● **Exercise requirements**:
Report each line from the listing that the string "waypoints" appears in.

● **Data block**:
= = = = =
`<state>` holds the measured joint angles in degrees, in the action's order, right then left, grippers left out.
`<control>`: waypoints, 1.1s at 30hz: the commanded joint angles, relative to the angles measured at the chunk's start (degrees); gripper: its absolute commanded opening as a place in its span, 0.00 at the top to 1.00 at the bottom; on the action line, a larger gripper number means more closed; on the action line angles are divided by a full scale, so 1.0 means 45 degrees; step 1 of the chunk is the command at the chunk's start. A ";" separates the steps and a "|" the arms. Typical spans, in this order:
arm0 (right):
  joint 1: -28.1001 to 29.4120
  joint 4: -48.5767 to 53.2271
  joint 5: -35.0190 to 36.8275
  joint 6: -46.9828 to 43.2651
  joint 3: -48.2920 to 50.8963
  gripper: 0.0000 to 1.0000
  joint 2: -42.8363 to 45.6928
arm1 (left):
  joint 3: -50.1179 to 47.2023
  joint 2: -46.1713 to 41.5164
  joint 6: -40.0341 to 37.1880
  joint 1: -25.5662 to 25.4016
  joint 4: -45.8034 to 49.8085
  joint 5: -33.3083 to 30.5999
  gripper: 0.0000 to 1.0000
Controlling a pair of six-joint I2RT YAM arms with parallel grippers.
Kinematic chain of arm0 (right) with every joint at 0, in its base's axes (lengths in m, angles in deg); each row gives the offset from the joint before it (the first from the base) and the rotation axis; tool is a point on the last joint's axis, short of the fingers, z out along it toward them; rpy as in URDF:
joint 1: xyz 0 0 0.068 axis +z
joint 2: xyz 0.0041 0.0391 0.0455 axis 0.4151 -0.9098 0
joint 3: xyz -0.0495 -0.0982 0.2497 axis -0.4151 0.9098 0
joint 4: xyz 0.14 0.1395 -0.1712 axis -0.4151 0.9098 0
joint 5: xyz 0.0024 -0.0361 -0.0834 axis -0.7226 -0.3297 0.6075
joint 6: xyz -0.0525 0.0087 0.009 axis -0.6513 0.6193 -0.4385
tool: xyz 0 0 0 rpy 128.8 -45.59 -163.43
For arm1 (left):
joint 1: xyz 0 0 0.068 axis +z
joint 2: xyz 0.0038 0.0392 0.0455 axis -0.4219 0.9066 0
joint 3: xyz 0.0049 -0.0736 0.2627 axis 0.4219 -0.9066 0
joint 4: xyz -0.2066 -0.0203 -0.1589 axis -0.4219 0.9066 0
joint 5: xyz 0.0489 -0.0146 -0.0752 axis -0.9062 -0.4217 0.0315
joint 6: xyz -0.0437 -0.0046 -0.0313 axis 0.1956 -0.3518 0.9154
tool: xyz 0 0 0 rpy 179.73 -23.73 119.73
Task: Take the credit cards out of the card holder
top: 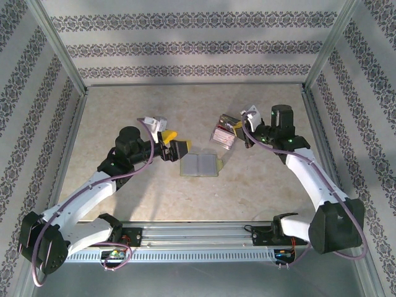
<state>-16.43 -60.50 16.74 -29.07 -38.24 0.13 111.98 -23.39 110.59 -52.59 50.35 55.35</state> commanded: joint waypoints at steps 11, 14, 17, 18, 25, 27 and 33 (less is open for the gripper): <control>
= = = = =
● **Written answer**:
`<control>`: waypoints, 1.1s at 30hz: the commanded joint angles, relative to the angles measured at the chunk's start (degrees); gripper: its absolute commanded opening as a place in its span, 0.00 at the top to 1.00 at the bottom; on the action line, a larger gripper number means more closed; on the action line angles are divided by a full scale, so 1.0 means 45 degrees; step 1 of the chunk is the command at the chunk's start. A ";" separates the steps and a "|" the arms. Typical spans, in this order:
<state>-16.43 -60.50 16.74 -29.07 -38.24 0.13 111.98 -23.39 110.59 -52.59 50.35 55.35</state> commanded: joint waypoints at steps 11, 14, 17, 18, 25, 27 and 33 (less is open for the gripper): <control>

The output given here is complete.